----- Information provided -----
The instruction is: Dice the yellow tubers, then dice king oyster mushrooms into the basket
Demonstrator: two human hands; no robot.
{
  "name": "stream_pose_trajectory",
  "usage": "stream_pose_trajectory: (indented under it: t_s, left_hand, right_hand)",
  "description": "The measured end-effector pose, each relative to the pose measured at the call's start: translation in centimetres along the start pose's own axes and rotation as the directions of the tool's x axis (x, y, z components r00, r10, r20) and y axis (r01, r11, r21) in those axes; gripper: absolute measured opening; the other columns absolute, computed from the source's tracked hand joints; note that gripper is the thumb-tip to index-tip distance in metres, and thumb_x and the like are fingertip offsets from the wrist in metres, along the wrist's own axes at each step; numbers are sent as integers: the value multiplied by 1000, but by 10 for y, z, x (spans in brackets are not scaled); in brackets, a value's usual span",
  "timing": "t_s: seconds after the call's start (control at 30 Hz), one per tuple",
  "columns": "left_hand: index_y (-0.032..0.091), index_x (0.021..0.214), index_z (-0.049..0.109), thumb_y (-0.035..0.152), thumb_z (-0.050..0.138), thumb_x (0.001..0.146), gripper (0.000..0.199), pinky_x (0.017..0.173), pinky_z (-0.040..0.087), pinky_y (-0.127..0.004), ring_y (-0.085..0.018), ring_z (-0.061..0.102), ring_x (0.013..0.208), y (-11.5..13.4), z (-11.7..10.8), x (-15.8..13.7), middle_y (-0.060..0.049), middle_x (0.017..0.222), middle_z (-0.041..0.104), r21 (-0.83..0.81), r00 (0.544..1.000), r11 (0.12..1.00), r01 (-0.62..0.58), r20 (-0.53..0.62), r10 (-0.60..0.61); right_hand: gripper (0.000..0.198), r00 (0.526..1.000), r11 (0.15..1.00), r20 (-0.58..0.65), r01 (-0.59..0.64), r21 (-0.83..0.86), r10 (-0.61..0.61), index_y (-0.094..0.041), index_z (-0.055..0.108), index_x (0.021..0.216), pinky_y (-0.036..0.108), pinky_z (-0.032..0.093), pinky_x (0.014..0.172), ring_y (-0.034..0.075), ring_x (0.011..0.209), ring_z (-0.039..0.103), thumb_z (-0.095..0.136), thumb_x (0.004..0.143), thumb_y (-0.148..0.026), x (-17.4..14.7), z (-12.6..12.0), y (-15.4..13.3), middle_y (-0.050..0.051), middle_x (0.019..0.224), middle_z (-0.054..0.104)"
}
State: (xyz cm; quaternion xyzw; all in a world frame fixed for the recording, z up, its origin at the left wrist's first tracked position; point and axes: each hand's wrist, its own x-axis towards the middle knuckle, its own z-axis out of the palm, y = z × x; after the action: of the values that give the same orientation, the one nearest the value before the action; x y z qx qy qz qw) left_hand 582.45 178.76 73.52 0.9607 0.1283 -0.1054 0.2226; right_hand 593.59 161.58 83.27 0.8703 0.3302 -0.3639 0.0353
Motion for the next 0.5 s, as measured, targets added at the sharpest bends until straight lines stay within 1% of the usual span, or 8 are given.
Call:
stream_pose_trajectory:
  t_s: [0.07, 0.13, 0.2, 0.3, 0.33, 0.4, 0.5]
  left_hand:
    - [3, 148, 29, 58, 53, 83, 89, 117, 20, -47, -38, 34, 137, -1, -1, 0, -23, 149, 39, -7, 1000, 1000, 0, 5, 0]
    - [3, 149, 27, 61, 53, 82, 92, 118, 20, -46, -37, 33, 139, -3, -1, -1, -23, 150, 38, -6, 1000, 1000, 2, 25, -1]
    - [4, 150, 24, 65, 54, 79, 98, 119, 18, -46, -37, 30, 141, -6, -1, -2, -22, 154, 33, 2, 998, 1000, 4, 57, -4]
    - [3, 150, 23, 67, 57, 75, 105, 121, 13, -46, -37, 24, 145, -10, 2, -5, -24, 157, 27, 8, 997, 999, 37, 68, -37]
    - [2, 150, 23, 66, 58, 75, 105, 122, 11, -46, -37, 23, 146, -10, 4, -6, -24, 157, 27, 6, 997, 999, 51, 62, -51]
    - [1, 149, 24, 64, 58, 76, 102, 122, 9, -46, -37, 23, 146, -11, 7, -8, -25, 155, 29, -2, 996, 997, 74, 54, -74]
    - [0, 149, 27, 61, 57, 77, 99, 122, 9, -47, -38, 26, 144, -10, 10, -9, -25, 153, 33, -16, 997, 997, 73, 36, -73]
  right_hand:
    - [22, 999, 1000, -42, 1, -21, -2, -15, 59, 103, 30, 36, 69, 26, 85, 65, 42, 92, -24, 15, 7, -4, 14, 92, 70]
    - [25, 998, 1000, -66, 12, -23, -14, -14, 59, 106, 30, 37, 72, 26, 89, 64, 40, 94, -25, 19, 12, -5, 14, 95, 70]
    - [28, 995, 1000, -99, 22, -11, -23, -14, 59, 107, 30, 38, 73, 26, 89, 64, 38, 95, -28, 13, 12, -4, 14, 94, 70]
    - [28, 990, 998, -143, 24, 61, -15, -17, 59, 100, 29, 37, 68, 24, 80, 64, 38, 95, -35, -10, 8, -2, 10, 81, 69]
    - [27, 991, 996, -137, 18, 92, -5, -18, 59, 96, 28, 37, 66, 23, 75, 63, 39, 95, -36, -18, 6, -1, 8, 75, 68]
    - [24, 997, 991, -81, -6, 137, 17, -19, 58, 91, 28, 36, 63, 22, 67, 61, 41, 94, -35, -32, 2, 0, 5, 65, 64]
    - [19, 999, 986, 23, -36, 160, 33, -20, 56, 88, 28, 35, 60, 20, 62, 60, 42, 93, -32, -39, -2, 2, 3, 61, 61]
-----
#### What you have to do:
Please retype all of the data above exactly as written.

#### Written response:
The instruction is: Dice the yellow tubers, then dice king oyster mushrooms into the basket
Demonstrator: two human hands; no robot.
{
  "name": "stream_pose_trajectory",
  "usage": "stream_pose_trajectory: (indented under it: t_s, left_hand, right_hand)",
  "description": "The measured end-effector pose, each relative to the pose measured at the call's start: translation in centimetres along the start pose's own axes and rotation as the directions of the tool's x axis (x, y, z components r00, r10, r20) and y axis (r01, r11, r21) in those axes; gripper: absolute measured opening; the other columns absolute, computed from the source's tracked hand joints; note that gripper is the thumb-tip to index-tip distance in metres, and thumb_x and the like are fingertip offsets from the wrist in metres, along the wrist's own axes at each step; numbers are sent as integers: the value multiplied by 1000, but by 10 for y, z, x (spans in brackets are not scaled); in brackets, a value's usual span",
  "timing": "t_s: seconds after the call's start (control at 30 Hz), one per tuple",
  "columns": "left_hand: index_y (-0.032..0.091), index_x (0.021..0.214), index_z (-0.049..0.109), thumb_y (-0.035..0.152), thumb_z (-0.050..0.138), thumb_x (0.001..0.146), gripper (0.000..0.199), pinky_x (0.017..0.173), pinky_z (-0.040..0.087), pinky_y (-0.127..0.004), ring_y (-0.085..0.018), ring_z (-0.061..0.102), ring_x (0.013..0.208), y (-11.5..13.4), z (-11.7..10.8), x (-15.8..13.7), middle_y (-0.060..0.049), middle_x (0.017..0.222), middle_z (-0.041..0.104), r21 (-0.83..0.81), r00 (0.544..1.000), r11 (0.12..1.00), r01 (-0.62..0.58), r20 (-0.53..0.62), r10 (-0.60..0.61); right_hand: gripper (0.000..0.198), r00 (0.526..1.000), r11 (0.15..1.00), r20 (-0.58..0.65), r01 (-0.59..0.64), r21 (-0.83..0.86), r10 (-0.61..0.61), index_y (-0.094..0.041), index_z (-0.055..0.108), index_x (0.021..0.216), pinky_y (-0.036..0.108), pinky_z (-0.032..0.093), pinky_x (0.014..0.172), ring_y (-0.034..0.075), ring_x (0.011..0.209), ring_z (-0.039..0.103), thumb_z (-0.095..0.136), thumb_x (0.004..0.143), thumb_y (-0.148..0.026), x (-17.4..14.7), z (-12.6..12.0), y (-15.4..13.3), middle_y (-0.050..0.051), middle_x (0.019..0.224), middle_z (-0.054..0.104)"
}
State: (xyz cm; quaternion xyzw; all in a world frame fixed for the recording, z up, its origin at the left wrist's first tracked position; point and axes: each hand's wrist, its own x-axis towards the middle knuckle, its own z-axis out of the palm, y = z × x; after the action: of the values that give the same orientation, the one nearest the value before the action; x y z qx qy qz qw) left_hand 582.45 178.76 73.52 0.9607 0.1283 -0.1054 0.2226; right_hand 593.59 161.58 83.27 0.8703 0.3302 -0.3639 0.0353
Motion for the next 0.5 s, as measured, targets added at the sharpest bends until straight lines stay within 1% of the usual span, or 8 are given.
Call:
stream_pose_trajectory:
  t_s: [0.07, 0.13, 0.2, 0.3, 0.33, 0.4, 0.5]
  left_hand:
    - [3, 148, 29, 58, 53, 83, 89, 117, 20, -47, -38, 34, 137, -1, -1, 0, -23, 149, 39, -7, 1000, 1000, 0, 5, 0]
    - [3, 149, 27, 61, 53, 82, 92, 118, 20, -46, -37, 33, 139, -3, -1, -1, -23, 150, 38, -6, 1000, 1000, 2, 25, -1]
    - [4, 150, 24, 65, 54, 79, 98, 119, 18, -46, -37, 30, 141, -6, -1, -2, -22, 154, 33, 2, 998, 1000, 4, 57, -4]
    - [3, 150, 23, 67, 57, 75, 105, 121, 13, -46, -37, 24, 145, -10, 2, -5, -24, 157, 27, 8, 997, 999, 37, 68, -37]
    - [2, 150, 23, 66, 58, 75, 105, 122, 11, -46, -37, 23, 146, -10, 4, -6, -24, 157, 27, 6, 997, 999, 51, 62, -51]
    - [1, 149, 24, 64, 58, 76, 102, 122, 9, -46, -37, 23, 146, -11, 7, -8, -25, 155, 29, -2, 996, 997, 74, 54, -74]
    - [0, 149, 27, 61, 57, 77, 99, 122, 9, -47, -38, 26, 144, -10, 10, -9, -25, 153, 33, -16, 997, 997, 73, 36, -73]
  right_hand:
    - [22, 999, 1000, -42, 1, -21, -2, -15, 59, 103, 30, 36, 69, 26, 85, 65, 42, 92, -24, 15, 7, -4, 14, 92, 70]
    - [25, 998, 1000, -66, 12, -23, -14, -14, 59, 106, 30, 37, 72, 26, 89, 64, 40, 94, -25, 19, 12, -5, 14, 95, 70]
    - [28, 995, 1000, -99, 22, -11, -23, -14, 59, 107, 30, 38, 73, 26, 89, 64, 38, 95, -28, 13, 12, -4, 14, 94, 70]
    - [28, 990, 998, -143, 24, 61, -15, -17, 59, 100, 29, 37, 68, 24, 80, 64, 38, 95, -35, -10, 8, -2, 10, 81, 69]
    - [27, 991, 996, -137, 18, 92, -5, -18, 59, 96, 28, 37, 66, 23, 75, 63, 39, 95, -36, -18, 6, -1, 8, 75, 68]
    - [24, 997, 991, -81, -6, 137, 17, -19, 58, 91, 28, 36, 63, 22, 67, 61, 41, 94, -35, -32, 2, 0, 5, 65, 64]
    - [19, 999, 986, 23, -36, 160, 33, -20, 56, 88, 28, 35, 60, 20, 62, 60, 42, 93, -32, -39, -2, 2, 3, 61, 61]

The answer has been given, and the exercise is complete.